Artificial Intelligence - Transformer (1)
Transformer
is a neural network architecture introduced in the 2017 Google research paper, “Attention is All You Need.” It has achieved groundbreaking results in the fields of natural language processing (NLP) and computer vision (CV). Modern language models like BERT
and GPT
are all based on the Transformer architecture.
In this article, we will explain the basic concepts and structure of the Transformer and provide a simple example code to help you understand it better.
🔍 What is a Transformer?
Unlike traditional Recurrent Neural Networks (RNNs) or Convolutional Neural Networks (CNNs), which are suitable for sequential data processing, Transformers leverage the Self-Attention mechanism.
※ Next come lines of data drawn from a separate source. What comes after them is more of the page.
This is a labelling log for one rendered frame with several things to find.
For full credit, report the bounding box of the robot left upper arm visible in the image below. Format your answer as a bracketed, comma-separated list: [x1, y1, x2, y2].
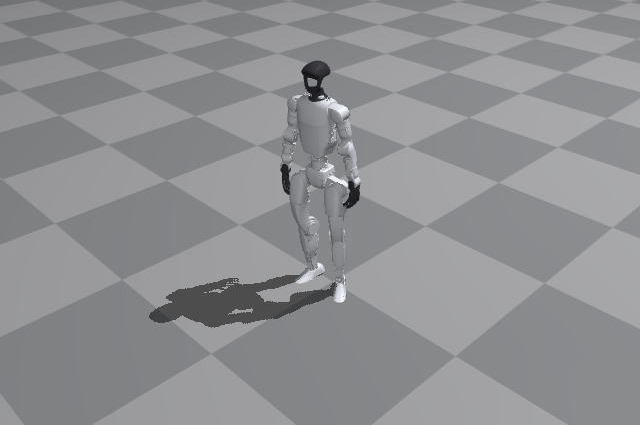
[328, 103, 353, 156]

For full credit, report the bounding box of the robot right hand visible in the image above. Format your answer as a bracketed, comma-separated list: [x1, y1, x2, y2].
[281, 164, 291, 195]

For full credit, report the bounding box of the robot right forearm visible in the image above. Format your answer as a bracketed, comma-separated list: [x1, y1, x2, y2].
[280, 129, 296, 170]

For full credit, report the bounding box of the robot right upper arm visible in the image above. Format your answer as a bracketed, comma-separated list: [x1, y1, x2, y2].
[283, 95, 302, 143]

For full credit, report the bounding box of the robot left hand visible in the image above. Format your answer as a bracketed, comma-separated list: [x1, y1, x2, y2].
[343, 181, 360, 209]

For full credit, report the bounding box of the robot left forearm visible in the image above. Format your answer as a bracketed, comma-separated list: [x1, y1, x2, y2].
[343, 143, 361, 188]

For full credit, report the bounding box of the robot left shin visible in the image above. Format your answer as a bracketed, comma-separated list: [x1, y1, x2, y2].
[332, 230, 346, 284]

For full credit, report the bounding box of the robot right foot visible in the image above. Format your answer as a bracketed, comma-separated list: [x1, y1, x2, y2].
[295, 262, 325, 284]

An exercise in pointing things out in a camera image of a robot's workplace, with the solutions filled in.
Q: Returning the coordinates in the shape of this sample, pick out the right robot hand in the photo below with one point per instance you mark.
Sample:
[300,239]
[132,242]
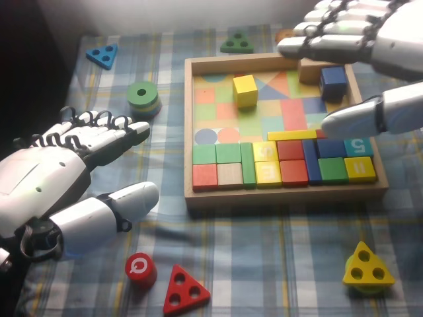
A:
[396,39]

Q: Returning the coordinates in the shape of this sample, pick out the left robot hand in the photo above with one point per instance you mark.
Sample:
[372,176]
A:
[39,185]

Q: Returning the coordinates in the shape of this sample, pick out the dark blue cube block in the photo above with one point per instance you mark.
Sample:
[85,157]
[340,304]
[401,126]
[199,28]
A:
[333,82]

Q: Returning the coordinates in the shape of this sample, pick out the yellow cube block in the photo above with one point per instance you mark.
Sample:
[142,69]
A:
[245,90]

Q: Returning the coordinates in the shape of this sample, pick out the natural wood arch block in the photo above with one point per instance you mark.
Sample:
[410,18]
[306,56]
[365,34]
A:
[309,72]

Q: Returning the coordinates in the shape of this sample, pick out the red cylinder block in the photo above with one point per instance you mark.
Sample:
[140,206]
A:
[142,277]

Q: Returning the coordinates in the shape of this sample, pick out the tan toy cookie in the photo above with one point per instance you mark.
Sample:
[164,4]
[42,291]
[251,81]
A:
[284,34]

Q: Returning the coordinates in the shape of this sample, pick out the stack of coloured rings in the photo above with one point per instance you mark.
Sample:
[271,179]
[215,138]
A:
[142,102]

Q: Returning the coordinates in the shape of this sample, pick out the blue triangle with holes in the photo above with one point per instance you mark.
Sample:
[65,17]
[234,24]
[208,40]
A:
[102,54]

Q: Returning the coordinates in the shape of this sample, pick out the green triangle with holes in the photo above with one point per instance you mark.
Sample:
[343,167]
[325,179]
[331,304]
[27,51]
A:
[238,49]

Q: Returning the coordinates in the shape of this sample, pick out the red triangle with holes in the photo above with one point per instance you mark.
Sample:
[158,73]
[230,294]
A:
[183,289]

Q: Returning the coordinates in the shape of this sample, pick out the wooden puzzle tray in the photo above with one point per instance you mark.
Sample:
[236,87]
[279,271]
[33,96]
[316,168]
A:
[284,196]

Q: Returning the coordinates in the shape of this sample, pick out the blue plaid cloth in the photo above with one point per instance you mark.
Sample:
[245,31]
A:
[231,247]

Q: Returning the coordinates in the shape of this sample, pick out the yellow triangle with holes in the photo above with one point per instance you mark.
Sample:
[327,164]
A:
[367,265]

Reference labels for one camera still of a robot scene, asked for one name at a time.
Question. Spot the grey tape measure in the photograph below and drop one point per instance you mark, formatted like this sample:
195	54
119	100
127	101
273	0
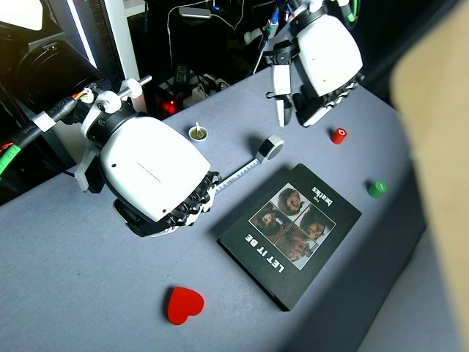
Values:
270	147

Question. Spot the black Beatles album box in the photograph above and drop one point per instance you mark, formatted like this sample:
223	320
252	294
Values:
322	256

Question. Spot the small cup with stick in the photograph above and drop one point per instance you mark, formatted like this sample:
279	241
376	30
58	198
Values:
198	135

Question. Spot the white power strip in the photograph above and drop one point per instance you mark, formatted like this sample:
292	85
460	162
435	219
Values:
205	91

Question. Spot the black power brick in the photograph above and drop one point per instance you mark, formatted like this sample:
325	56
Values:
181	75

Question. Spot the grey table cloth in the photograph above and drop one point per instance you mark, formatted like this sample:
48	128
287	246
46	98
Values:
91	275

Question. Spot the red heart block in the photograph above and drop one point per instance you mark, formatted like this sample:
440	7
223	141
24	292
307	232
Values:
183	304

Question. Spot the silver adapter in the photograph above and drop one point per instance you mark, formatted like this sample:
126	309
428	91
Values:
195	13

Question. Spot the red cylinder block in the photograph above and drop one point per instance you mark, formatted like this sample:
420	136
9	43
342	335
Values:
338	136

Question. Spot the green cylinder block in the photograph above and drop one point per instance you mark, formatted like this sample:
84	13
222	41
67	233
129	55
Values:
377	188

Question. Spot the tan board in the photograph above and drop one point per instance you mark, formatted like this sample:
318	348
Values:
439	146

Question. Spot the white vertical post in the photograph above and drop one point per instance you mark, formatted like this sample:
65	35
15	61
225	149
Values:
126	44

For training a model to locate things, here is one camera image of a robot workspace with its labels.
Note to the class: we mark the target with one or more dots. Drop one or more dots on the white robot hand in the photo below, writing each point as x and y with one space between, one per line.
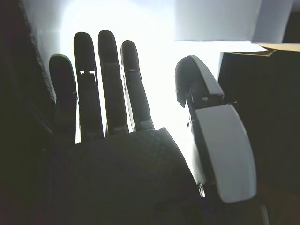
117 175
This allows them to perform parallel processing and effectively learn long-range dependencies.
Key Features
- Parallel Processing Capable: Transformers do not rely on sequential processing, allowing them to learn from large amounts of data quickly.
- Learning Long Dependencies: They can effectively learn relationships between distant words in a sentence, leading to more accurate context understanding.
- Flexible Structure: Comprising an Encoder and Decoder, the Transformer can be adapted for various tasks.
🏗️ Components of a Transformer
A Transformer is broadly composed of two parts: the Encoder and the Decoder.
1. Encoder
- Converts input sentences into internal representations.
- Composed of multiple identical layers, each consisting of Self-Attention and Feed-Forward Neural Networks.
2. Decoder
- Takes the output from the Encoder and generates the target output sequence.
- Similarly, it comprises multiple identical layers, each consisting of Self-Attention, Encoder-Decoder Attention, and Feed-Forward Neural Networks.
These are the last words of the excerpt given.